Inversamente, l'apertura del mercato alla
concorrenza straniera favorisce,
si', i venditori stranieri, ma anche gli
acquirenti nazionali; e favorisce
questi ultimi in misura maggiore - si badi -
di quanto non danneggi i
venditori nazionali. Le politiche di
immigrazione dei paesi dell'Unione
europea non tengono in alcun conto queste
osservazioni: si tende a
proteggere il salario del lavoratore
nazionale, e si ammette quindi un
lavoratore straniero solo quando e' possibile
un inserimento altrettanto
protetto, non trovando la domanda di
manodopera risposta nell'offerta dei
lavoratori nazionali.
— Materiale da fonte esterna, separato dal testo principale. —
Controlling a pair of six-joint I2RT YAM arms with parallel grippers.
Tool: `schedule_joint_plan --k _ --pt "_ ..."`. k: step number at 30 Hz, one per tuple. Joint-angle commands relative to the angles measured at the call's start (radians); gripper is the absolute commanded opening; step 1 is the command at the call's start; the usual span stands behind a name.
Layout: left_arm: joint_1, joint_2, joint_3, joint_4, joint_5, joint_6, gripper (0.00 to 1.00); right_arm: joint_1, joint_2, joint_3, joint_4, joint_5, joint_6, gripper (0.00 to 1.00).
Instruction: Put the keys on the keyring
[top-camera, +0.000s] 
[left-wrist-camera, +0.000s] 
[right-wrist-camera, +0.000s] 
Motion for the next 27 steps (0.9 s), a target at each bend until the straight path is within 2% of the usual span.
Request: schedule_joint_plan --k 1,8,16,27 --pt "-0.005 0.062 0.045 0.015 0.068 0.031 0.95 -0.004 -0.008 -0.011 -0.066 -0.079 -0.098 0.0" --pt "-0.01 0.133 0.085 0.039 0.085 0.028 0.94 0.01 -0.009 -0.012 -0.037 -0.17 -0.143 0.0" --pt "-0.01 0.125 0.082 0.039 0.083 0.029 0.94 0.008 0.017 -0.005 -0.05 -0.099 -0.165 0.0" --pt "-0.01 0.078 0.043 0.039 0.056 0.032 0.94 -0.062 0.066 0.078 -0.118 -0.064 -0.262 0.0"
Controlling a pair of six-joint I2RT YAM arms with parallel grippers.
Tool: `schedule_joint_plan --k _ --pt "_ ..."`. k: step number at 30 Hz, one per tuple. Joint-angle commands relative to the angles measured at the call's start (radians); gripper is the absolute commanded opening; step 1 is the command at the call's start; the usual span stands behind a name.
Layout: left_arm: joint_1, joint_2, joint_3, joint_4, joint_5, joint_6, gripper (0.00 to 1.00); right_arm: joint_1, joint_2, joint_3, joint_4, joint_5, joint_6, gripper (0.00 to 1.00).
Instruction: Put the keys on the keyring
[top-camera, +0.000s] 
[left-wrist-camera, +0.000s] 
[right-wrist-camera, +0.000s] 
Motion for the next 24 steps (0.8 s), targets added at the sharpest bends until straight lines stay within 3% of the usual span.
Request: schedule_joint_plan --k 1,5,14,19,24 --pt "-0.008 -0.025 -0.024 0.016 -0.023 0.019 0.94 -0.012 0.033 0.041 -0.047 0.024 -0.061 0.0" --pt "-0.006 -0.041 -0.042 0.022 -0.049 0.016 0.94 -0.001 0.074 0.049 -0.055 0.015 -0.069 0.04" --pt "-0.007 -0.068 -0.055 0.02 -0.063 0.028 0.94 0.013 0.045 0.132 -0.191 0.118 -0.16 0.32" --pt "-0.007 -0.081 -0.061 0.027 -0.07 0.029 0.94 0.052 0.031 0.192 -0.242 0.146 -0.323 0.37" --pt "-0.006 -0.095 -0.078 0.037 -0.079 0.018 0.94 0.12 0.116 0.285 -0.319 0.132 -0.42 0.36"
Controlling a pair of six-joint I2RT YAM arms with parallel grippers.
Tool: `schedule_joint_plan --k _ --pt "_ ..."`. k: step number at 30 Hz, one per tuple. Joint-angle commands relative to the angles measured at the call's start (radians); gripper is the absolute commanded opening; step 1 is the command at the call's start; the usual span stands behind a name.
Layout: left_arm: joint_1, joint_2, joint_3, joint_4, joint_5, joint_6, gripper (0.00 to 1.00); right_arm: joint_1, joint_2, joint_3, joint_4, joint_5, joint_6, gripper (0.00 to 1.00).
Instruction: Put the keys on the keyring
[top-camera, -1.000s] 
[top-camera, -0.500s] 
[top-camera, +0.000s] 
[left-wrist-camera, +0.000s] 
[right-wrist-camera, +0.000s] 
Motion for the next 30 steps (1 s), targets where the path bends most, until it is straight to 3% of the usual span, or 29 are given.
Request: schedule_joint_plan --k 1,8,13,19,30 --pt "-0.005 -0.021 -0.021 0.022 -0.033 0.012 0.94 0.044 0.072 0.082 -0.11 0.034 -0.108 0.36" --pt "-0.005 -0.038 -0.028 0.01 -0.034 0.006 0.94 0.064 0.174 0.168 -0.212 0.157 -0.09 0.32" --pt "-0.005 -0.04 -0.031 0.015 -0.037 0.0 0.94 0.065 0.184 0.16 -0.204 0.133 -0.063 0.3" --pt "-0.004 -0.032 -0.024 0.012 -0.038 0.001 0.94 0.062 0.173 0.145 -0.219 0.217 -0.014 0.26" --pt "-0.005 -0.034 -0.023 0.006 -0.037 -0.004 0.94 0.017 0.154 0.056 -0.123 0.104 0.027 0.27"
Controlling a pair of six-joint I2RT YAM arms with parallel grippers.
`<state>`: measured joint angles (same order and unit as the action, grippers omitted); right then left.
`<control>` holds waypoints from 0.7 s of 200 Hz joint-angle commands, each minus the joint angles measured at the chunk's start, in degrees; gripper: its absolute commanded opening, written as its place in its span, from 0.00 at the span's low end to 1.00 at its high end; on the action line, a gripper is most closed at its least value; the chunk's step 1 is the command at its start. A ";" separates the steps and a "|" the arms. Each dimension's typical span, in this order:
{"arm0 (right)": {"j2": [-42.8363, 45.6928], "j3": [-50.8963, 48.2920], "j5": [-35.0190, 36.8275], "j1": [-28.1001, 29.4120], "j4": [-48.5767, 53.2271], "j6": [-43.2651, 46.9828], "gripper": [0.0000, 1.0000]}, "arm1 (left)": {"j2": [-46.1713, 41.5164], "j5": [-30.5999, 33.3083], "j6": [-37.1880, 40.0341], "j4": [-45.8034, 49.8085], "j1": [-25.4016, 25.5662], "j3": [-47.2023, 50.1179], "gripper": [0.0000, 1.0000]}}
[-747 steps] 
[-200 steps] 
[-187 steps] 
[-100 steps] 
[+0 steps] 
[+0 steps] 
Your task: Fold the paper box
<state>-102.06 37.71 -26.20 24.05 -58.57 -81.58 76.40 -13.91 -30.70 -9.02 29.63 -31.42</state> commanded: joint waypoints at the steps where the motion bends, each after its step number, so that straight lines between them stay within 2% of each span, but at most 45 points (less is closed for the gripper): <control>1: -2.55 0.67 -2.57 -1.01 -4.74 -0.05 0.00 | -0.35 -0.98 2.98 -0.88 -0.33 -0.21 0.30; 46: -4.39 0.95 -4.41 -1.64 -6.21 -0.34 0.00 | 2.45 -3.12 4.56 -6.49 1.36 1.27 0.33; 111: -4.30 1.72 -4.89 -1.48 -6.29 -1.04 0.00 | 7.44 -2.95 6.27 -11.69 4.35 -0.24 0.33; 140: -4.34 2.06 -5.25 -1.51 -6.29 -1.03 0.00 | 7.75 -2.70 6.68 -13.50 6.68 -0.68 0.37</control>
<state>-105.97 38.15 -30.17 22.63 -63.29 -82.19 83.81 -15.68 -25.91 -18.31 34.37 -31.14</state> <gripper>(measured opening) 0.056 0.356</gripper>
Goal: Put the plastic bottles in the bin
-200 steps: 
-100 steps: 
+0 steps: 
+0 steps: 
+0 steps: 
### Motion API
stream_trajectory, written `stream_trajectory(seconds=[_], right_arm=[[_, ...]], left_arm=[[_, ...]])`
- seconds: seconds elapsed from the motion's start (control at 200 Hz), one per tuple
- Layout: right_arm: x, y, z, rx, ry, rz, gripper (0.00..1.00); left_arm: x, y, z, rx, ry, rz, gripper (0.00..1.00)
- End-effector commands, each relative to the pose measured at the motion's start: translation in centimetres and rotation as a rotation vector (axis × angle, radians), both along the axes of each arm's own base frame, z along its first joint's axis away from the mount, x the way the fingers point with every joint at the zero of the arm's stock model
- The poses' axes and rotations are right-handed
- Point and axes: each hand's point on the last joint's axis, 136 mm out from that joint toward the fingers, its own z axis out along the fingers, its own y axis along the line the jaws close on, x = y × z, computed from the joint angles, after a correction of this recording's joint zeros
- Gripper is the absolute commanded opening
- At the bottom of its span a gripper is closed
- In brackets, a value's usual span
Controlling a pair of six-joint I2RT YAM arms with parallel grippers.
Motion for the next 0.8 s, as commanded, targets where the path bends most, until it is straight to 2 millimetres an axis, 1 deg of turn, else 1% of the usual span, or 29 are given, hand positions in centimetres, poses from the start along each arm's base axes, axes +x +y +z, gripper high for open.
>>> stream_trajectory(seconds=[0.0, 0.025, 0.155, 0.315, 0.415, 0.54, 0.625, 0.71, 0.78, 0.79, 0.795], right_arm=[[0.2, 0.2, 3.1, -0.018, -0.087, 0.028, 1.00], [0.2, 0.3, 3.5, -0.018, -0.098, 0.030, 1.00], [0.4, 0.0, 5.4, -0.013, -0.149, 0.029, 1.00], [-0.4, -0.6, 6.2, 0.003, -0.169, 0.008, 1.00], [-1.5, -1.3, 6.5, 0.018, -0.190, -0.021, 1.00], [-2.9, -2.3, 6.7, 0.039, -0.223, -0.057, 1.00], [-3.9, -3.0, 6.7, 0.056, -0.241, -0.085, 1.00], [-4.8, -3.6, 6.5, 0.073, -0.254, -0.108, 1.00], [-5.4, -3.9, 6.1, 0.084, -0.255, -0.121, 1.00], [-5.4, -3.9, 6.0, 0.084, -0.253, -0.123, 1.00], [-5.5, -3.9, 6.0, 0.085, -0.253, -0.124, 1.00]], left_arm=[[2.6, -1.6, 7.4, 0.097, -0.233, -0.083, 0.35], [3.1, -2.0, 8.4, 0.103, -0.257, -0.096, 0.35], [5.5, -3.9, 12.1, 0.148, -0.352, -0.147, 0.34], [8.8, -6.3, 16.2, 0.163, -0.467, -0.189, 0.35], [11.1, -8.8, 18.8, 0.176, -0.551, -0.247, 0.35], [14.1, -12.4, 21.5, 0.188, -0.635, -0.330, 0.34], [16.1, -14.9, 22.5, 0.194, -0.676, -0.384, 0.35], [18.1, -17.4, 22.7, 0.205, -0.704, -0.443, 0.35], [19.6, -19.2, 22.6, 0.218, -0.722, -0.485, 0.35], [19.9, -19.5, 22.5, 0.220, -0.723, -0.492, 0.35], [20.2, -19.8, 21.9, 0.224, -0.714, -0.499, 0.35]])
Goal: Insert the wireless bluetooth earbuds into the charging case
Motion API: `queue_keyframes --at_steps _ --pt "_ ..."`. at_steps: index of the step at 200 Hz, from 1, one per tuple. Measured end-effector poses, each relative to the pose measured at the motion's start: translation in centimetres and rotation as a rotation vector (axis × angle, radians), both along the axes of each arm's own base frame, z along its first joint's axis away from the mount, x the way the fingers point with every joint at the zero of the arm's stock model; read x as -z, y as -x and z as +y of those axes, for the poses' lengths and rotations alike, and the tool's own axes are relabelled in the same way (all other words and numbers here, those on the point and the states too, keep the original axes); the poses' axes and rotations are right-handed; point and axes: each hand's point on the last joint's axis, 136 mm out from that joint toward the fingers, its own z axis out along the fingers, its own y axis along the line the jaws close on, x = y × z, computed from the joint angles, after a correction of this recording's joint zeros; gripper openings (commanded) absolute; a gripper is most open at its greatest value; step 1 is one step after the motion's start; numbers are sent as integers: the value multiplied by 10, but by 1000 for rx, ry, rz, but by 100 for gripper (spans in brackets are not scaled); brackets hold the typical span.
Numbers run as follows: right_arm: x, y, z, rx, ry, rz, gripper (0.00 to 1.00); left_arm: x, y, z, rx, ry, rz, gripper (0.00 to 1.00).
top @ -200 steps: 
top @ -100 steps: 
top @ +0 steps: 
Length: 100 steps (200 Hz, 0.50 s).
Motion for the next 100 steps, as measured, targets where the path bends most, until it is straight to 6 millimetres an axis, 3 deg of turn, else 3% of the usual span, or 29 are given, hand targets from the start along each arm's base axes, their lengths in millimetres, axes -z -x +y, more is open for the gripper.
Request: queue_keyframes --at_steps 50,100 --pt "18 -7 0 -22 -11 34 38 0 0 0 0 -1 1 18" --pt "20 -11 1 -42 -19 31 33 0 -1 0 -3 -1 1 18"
Lo slogan che descrive
questa tendenza e' "accogliamo
solo chi puo' inserirsi regolarmente, e
garantiamo parita' di diritti tra
stranieri regolari e lavoratori
nazionali". Resta il problema dello spreco
netto di risorse del sistema, di cui nessuno
parla.
Ricetta alternativa: apriamo le frontiere e
liberalizziamo il mercato del
lavoro; se ne avvantaggeranno i lavoratori
stranieri (non piu' a rischio di
clandestinita', per inciso); se ne
avvantaggeranno i datori di lavoro (non
ci sara' piu' distinzione tra onesti e
disonesti, perche' tutti
diventeranno, ope legis, onesti); ne avranno
danno i lavoratori, per lo
piu' nazionali, precedentemente protetti (i
salari si abbasseranno). Se
pero' ricordiamo che l'entita' del vantaggio
acquisito dai datori di lavoro
supera quella di tale danno, riconosciamo che
e' possibile, con opportuni
trasferimenti che redistribuiscano il reddito,
sottrarre ai datori di
lavoro quella parte del maggior guadagno che
serve a compensare le perdite
dei lavoratori precedentemente protetti. Nessuno, nel sistema, perde;
alcuni guadagnano. Tutti soddisfatti? Si', tranne
i difensori della parita'
di diritti sul suolo patrio: dei trasferimenti
non beneficierebbero infatti
i lavoratori stranieri ammessi con l'apertura
delle frontiere. Sto
proponendo di discriminarli negativamente?
Si', ma molto meno - e su questo
anche Bolaffi conviene, in un passaggio del
suo articolo - di quanto li
discriminerei lasciandoli, in nome dello slogan, nel loro paese.